# Problem details
Restate the entries below without a single change.

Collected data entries
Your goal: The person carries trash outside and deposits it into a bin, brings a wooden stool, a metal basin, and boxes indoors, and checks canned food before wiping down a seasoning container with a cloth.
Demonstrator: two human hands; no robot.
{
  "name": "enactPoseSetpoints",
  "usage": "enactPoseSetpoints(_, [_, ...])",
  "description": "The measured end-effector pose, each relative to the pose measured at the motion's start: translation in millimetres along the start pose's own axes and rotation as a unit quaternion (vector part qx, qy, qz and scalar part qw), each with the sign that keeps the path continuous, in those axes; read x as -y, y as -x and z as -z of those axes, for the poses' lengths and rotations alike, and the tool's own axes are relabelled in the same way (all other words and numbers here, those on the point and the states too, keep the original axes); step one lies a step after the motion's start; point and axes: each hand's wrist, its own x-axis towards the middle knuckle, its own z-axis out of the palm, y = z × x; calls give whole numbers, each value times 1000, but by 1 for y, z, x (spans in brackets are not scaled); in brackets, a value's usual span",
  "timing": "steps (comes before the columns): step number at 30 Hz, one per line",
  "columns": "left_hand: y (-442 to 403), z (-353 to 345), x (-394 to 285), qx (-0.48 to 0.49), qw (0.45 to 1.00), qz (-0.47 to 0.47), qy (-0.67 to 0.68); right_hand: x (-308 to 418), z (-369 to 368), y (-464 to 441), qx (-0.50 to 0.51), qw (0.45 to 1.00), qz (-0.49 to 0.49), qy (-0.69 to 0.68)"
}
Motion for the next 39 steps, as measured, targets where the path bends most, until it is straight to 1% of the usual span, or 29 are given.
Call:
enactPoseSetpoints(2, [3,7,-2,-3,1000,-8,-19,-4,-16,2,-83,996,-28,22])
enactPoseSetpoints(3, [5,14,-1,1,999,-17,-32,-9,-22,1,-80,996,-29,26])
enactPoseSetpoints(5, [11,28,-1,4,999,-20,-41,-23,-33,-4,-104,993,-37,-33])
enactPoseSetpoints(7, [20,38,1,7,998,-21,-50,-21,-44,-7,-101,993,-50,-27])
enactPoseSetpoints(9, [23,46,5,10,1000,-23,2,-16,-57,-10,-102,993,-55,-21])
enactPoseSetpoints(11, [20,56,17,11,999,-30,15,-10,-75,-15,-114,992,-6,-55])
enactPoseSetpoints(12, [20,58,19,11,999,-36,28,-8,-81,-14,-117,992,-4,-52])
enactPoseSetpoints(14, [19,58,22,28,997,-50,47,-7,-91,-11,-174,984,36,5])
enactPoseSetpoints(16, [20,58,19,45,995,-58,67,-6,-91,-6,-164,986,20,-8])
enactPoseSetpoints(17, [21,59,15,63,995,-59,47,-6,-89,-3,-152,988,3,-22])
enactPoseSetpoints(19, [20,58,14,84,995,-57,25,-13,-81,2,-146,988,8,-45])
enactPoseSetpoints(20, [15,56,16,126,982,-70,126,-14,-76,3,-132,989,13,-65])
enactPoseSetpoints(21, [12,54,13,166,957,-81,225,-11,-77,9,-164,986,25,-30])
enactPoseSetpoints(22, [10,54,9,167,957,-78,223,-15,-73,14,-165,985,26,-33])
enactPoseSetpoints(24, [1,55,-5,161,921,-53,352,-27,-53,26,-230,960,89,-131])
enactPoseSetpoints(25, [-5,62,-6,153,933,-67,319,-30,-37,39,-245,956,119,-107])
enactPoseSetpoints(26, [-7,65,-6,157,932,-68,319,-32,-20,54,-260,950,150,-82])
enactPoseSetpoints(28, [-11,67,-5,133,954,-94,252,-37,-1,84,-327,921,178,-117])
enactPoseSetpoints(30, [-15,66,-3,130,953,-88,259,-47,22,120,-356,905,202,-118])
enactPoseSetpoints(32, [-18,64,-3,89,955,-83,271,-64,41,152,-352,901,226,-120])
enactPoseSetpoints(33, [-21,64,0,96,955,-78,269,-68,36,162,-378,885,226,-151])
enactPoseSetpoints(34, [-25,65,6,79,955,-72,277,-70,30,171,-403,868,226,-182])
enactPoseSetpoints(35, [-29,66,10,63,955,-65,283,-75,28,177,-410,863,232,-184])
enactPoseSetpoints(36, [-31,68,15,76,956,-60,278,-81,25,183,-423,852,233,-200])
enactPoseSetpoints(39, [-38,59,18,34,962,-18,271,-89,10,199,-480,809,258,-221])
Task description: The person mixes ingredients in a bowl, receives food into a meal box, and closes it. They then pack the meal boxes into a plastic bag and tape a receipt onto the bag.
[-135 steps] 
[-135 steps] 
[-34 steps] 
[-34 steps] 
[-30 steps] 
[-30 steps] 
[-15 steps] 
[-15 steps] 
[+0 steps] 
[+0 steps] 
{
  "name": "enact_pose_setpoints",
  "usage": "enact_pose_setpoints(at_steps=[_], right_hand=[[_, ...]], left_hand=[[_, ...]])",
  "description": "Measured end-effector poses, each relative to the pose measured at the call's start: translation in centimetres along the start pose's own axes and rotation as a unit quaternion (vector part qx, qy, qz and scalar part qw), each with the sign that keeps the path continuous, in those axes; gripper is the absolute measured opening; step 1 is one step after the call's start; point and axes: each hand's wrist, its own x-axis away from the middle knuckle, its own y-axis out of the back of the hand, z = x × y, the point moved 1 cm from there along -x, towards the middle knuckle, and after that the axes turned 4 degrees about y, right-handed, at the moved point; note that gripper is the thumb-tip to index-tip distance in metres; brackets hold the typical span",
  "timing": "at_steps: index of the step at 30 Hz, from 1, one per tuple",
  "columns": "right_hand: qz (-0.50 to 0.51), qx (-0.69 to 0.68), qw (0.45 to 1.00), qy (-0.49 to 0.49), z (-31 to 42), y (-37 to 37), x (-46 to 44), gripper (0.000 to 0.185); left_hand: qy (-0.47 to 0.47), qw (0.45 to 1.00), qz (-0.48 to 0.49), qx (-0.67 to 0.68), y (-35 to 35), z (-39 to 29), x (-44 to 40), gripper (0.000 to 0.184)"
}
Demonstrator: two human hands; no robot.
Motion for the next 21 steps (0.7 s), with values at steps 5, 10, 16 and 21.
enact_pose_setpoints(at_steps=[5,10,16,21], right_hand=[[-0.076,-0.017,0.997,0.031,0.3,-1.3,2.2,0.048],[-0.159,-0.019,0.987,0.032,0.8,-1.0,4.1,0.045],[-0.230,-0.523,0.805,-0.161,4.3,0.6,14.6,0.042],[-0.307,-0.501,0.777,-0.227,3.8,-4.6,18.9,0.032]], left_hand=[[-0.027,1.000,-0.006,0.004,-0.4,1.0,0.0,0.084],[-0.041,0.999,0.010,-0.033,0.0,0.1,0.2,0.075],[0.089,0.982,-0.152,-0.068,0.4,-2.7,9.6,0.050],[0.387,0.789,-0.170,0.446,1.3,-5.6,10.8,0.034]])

# Result of the task
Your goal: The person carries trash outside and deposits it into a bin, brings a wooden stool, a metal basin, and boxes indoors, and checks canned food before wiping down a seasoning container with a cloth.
Demonstrator: two human hands; no robot.
{
  "name": "enactPoseSetpoints",
  "usage": "enactPoseSetpoints(_, [_, ...])",
  "description": "The measured end-effector pose, each relative to the pose measured at the motion's start: translation in millimetres along the start pose's own axes and rotation as a unit quaternion (vector part qx, qy, qz and scalar part qw), each with the sign that keeps the path continuous, in those axes; read x as -y, y as -x and z as -z of those axes, for the poses' lengths and rotations alike, and the tool's own axes are relabelled in the same way (all other words and numbers here, those on the point and the states too, keep the original axes); step one lies a step after the motion's start; point and axes: each hand's wrist, its own x-axis towards the middle knuckle, its own z-axis out of the palm, y = z × x; calls give whole numbers, each value times 1000, but by 1 for y, z, x (spans in brackets are not scaled); in brackets, a value's usual span",
  "timing": "steps (comes before the columns): step number at 30 Hz, one per line",
  "columns": "left_hand: y (-442 to 403), z (-353 to 345), x (-394 to 285), qx (-0.48 to 0.49), qw (0.45 to 1.00), qz (-0.47 to 0.47), qy (-0.67 to 0.68); right_hand: x (-308 to 418), z (-369 to 368), y (-464 to 441), qx (-0.50 to 0.51), qw (0.45 to 1.00), qz (-0.49 to 0.49), qy (-0.69 to 0.68)"
}
Motion for the next 39 steps, as measured, targets where the path bends most, until it is straight to 1% of the usual span, or 29 are given.
Call:
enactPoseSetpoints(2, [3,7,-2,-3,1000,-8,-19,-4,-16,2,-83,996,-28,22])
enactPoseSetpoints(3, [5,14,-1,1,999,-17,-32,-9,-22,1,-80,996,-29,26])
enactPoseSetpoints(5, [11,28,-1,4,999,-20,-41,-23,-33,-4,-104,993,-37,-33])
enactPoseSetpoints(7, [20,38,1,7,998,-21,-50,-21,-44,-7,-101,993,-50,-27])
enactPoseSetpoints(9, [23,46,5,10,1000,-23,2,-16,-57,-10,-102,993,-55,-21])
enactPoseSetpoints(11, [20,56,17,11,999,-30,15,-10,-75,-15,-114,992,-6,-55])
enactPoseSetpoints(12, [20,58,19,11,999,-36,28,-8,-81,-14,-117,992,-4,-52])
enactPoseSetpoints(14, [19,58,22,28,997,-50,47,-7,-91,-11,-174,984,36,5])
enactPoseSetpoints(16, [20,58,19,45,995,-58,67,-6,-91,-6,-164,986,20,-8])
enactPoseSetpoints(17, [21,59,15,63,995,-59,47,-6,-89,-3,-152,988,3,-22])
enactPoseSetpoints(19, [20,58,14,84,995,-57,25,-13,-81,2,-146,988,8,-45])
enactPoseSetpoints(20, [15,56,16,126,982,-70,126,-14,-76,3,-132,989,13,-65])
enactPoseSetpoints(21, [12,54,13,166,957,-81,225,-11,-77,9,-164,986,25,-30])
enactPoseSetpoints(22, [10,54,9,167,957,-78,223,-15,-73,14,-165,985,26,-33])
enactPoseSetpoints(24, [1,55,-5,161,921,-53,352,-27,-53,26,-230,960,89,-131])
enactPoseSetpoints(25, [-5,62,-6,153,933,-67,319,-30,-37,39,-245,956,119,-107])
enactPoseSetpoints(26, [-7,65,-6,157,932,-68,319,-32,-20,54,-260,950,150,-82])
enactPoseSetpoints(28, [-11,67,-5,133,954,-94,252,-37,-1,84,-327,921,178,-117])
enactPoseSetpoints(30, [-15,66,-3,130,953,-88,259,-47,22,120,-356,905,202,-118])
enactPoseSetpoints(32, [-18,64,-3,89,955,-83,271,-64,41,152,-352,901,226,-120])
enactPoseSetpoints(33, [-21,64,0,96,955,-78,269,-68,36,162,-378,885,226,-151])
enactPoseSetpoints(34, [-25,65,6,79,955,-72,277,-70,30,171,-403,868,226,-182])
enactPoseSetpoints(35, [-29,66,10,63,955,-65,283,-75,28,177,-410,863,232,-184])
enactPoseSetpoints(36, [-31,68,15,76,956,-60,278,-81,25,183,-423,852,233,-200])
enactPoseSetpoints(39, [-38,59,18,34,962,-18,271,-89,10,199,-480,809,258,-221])
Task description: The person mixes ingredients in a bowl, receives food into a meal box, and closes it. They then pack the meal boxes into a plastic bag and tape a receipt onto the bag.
[-135 steps] 
[-135 steps] 
[-34 steps] 
[-34 steps] 
[-30 steps] 
[-30 steps] 
[-15 steps] 
[-15 steps] 
[+0 steps] 
[+0 steps] 
{
  "name": "enact_pose_setpoints",
  "usage": "enact_pose_setpoints(at_steps=[_], right_hand=[[_, ...]], left_hand=[[_, ...]])",
  "description": "Measured end-effector poses, each relative to the pose measured at the call's start: translation in centimetres along the start pose's own axes and rotation as a unit quaternion (vector part qx, qy, qz and scalar part qw), each with the sign that keeps the path continuous, in those axes; gripper is the absolute measured opening; step 1 is one step after the call's start; point and axes: each hand's wrist, its own x-axis away from the middle knuckle, its own y-axis out of the back of the hand, z = x × y, the point moved 1 cm from there along -x, towards the middle knuckle, and after that the axes turned 4 degrees about y, right-handed, at the moved point; note that gripper is the thumb-tip to index-tip distance in metres; brackets hold the typical span",
  "timing": "at_steps: index of the step at 30 Hz, from 1, one per tuple",
  "columns": "right_hand: qz (-0.50 to 0.51), qx (-0.69 to 0.68), qw (0.45 to 1.00), qy (-0.49 to 0.49), z (-31 to 42), y (-37 to 37), x (-46 to 44), gripper (0.000 to 0.185); left_hand: qy (-0.47 to 0.47), qw (0.45 to 1.00), qz (-0.48 to 0.49), qx (-0.67 to 0.68), y (-35 to 35), z (-39 to 29), x (-44 to 40), gripper (0.000 to 0.184)"
}
Demonstrator: two human hands; no robot.
Motion for the next 21 steps (0.7 s), with values at steps 5, 10, 16 and 21.
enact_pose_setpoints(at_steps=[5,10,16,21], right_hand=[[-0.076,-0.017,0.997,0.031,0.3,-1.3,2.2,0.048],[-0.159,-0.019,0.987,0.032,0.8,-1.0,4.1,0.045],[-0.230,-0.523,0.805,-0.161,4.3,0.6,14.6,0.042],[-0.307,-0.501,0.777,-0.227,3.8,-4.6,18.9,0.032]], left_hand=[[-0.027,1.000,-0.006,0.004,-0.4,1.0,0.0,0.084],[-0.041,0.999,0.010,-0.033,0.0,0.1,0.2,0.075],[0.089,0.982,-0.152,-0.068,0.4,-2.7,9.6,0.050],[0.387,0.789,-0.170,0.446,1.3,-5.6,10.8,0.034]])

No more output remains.